The incorrect assignment of RAG1 as a homeodomain has colored the interpretation of experimental results. This is emblematic of the larger problem that annotation-error propagation plays in incorrectly guiding experimental discovery. Often, there may be little or no similarity between a sequence of interest and those in the public databases, meaning that it would be very difficult (if not impossible) to determine any degree of relatedness on the basis of sequence alone. Even in cases where homology can be detected reliably, the annotations currently found in the public databases are often incorrect.

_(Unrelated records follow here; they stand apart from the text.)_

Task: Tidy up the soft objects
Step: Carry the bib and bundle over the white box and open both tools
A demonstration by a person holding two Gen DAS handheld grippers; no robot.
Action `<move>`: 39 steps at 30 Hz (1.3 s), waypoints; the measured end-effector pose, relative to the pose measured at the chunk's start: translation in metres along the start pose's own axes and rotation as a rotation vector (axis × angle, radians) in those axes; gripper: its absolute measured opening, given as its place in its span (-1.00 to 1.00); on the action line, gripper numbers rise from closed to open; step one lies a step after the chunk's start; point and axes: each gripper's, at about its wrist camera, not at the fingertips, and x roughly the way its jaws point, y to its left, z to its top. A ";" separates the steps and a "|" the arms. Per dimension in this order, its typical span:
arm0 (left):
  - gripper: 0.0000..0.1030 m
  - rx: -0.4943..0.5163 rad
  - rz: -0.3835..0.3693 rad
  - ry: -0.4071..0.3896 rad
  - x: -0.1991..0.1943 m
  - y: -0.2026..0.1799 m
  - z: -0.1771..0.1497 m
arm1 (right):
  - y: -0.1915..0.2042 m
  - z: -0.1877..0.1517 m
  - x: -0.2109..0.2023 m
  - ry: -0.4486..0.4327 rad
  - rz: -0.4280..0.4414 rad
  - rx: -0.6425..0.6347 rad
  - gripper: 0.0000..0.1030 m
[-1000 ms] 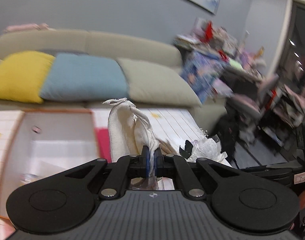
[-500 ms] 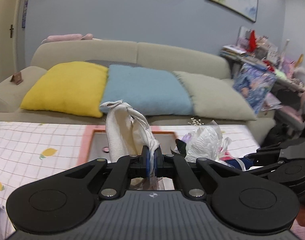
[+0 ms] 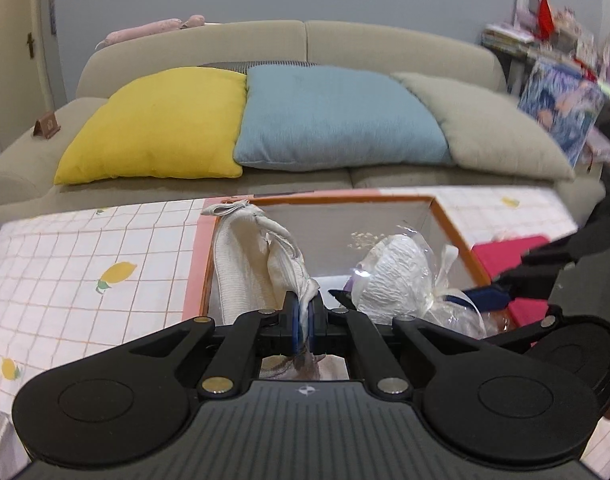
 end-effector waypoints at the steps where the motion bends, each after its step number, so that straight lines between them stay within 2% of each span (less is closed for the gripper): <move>1: -0.92 0.010 -0.002 0.007 0.002 -0.001 -0.001 | 0.001 0.001 0.004 0.004 -0.008 -0.017 -0.21; 4: -0.91 0.027 0.006 0.033 0.010 -0.003 -0.004 | 0.002 0.000 0.012 0.016 -0.032 -0.049 -0.20; 7: -0.89 0.063 0.057 0.058 0.015 -0.005 -0.006 | 0.001 -0.001 0.016 0.029 -0.043 -0.061 -0.17; 14: -0.81 0.075 0.076 0.100 0.019 -0.004 -0.009 | 0.003 -0.005 0.022 0.035 -0.047 -0.093 -0.07; 17: -0.67 0.095 0.083 0.111 0.017 -0.005 -0.009 | 0.002 -0.006 0.019 0.022 -0.034 -0.096 -0.01; 19: -0.49 0.098 0.089 0.114 0.015 -0.007 -0.008 | 0.002 -0.004 0.015 0.013 -0.029 -0.094 0.13; 21: -0.05 0.092 0.089 0.099 0.008 -0.007 -0.006 | 0.001 -0.001 0.011 0.001 -0.039 -0.100 0.15; 23: 0.06 0.089 0.094 0.079 0.000 -0.008 -0.003 | 0.001 0.000 0.003 -0.012 -0.048 -0.112 0.16; 30: 0.19 0.106 0.097 0.021 -0.031 -0.017 0.009 | -0.011 -0.002 -0.035 -0.087 -0.077 -0.086 0.20; 39: 0.30 0.038 0.000 -0.141 -0.089 -0.042 0.013 | -0.034 -0.042 -0.111 -0.260 -0.107 0.066 0.27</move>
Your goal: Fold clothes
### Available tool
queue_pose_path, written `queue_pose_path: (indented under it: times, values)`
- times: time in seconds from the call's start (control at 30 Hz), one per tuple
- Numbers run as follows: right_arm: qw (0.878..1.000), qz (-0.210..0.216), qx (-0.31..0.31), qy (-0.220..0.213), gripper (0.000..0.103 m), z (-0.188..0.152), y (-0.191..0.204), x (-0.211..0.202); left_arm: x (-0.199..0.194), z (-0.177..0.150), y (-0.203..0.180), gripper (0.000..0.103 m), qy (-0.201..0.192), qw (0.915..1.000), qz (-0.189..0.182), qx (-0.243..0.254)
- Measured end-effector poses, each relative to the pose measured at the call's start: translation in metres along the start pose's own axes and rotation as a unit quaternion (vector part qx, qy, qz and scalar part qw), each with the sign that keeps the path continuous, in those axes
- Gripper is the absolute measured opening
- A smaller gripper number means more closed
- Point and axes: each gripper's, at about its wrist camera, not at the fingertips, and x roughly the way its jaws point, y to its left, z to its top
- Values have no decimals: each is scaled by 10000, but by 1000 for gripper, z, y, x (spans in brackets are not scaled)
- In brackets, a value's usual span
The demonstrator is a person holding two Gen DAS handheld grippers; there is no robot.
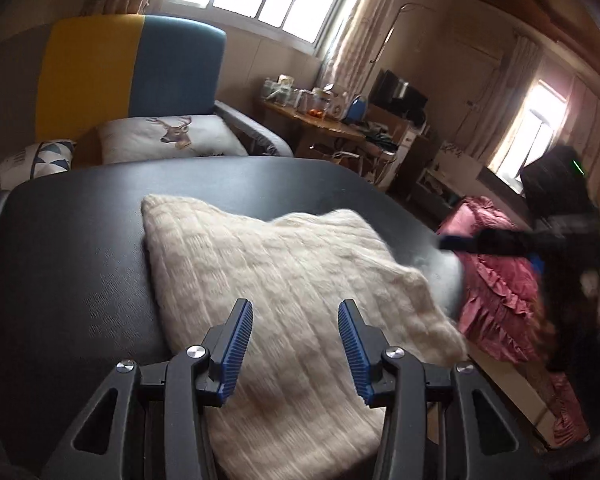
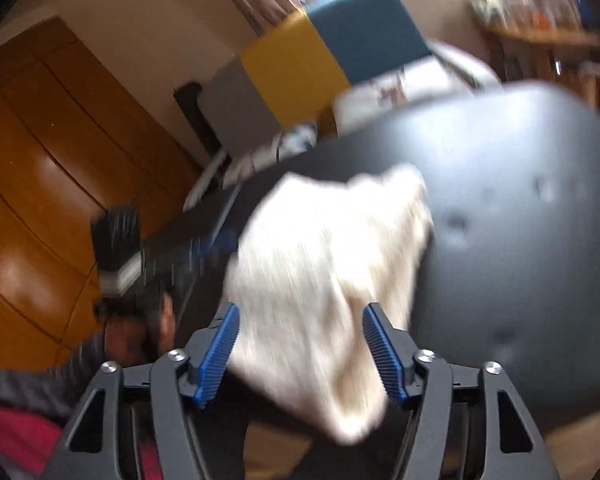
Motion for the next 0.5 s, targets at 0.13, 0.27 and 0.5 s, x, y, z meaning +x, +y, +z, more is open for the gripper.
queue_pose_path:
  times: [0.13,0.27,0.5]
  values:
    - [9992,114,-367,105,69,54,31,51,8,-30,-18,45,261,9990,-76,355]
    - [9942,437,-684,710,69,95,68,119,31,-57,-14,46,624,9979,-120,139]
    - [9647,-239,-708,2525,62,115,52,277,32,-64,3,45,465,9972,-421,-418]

The considerable effect of processes such as alternative splicing [18] and the ability of proteins to perform markedly different functions depending on their cellular localization and compartmentalization [19], coupled with the number of annotation errors currently in the public databases, all help to re-emphasize the importance of database curation and experimental validation in maintaining the purity and utility of these public resources.